## THE PROBLEM:
Set down the listing again, word for word.

## EXERCISE DATA:
'''

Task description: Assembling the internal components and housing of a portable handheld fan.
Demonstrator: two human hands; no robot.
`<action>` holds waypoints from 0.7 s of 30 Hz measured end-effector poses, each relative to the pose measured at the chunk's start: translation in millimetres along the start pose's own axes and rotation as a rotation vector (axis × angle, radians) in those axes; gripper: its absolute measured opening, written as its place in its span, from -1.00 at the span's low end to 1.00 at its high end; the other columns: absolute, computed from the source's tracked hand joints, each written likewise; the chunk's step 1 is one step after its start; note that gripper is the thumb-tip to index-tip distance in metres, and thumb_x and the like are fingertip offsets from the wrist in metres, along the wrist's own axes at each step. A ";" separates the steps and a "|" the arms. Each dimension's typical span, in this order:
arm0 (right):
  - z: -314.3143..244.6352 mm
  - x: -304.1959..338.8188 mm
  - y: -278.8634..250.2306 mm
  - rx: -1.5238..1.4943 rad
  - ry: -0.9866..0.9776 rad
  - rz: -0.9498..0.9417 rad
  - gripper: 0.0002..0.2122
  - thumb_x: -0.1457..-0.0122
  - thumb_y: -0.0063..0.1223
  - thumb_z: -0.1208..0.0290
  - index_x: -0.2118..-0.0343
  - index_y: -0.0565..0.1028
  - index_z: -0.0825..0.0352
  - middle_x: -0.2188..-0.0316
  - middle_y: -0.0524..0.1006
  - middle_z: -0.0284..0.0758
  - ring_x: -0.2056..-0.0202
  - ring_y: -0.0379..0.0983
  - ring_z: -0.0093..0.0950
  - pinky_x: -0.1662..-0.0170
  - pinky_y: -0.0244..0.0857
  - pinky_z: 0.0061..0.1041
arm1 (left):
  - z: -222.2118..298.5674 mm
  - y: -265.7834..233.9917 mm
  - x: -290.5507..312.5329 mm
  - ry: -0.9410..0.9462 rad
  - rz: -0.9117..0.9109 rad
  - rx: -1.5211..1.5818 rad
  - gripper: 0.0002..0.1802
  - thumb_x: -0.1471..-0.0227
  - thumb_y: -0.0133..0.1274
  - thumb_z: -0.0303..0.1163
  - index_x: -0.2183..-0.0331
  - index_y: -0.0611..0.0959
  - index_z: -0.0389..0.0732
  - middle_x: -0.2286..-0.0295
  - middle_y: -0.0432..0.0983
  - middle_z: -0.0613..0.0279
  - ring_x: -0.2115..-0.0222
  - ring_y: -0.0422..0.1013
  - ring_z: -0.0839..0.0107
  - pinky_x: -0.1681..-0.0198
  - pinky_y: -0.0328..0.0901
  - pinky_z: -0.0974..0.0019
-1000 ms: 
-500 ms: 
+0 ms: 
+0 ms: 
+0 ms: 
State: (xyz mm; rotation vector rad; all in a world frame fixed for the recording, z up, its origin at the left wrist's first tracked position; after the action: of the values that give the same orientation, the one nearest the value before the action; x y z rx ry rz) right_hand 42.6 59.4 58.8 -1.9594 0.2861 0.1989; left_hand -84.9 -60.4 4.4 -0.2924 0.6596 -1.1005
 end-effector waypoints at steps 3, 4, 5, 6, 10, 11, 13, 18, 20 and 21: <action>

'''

## REPLY TO THE TASK:
Task description: Assembling the internal components and housing of a portable handheld fan.
Demonstrator: two human hands; no robot.
`<action>` holds waypoints from 0.7 s of 30 Hz measured end-effector poses, each relative to the pose measured at the chunk's start: translation in millimetres along the start pose's own axes and rotation as a rotation vector (axis × angle, radians) in those axes; gripper: its absolute measured opening, written as its place in its span, from -1.00 at the span's low end to 1.00 at its high end; the other columns: absolute, computed from the source's tracked hand joints, each written likewise; the chunk's step 1 is one step after its start; note that gripper is the thumb-tip to index-tip distance in metres, and thumb_x and the like are fingertip offsets from the wrist in metres, along the wrist's own axes at each step. A ";" separates the steps and a "|" the arms. Each dimension's typical span, in this order:
arm0 (right):
  - z: -314.3143..244.6352 mm
  - x: -304.1959..338.8188 mm
  - y: -278.8634..250.2306 mm
  - rx: -1.5238..1.4943 rad
  - ry: -0.9866..0.9776 rad
  - rz: -0.9498..0.9417 rad
  - gripper: 0.0002..0.2122
  - thumb_x: -0.1457..-0.0122
  - thumb_y: -0.0063..0.1223
  - thumb_z: -0.1208..0.0290
  - index_x: -0.2118..-0.0343
  - index_y: -0.0565..0.1028
  - index_z: -0.0825..0.0352
  - middle_x: -0.2188..-0.0316
  - middle_y: -0.0524..0.1006
  - middle_z: -0.0284..0.0758
  - ring_x: -0.2056..-0.0202
  - ring_y: -0.0379..0.0983
  - ring_z: -0.0093..0.0950
  - pinky_x: -0.1662..-0.0170
  - pinky_y: -0.0244..0.0857
  - pinky_z: 0.0061..0.1041
arm1 (left):
  - z: -222.2118..298.5674 mm
  - y: -265.7834..233.9917 mm
  - x: -290.5507..312.5329 mm
  - ry: -0.9410..0.9462 rad
  - rz: -0.9117..0.9109 rad
  - rx: -1.5211..1.5818 rad
  - gripper: 0.0002..0.1802
  - thumb_x: -0.1471..-0.0227
  - thumb_y: -0.0133..0.1274
  - thumb_z: -0.0303..0.1163
  - index_x: -0.2183..-0.0331
  - index_y: -0.0611..0.0959
  - index_z: -0.0389..0.0732
  - middle_x: -0.2286..-0.0295
  - middle_y: -0.0432..0.0983
  - middle_z: -0.0613..0.0279
  - ring_x: -0.2115..-0.0222
  - ring_y: -0.0422..0.1013
  - ring_z: -0.0839..0.0107
  - pinky_x: -0.1681..-0.0198
  - pinky_y: -0.0328..0.0901
  - pinky_z: -0.0974..0.0019
-1000 ms: 
-500 ms: 
+0 ms: 
+0 ms: 
+0 ms: 
State: (xyz mm; rotation vector rad; all in a world frame fixed for the recording, z up, its origin at the left wrist's first tracked position; after the action: of the values that give the same orientation, the one nearest the value before the action; x y z rx ry rz) right_hand 42.6 59.4 58.8 -1.9594 0.2861 0.1989; left_hand -84.9 -60.4 4.4 -0.2924 0.6596 -1.1005
 end-effector waypoints at steps 3, 4, 5, 6, 10, 11, 13, 18, 20 and 21: <action>

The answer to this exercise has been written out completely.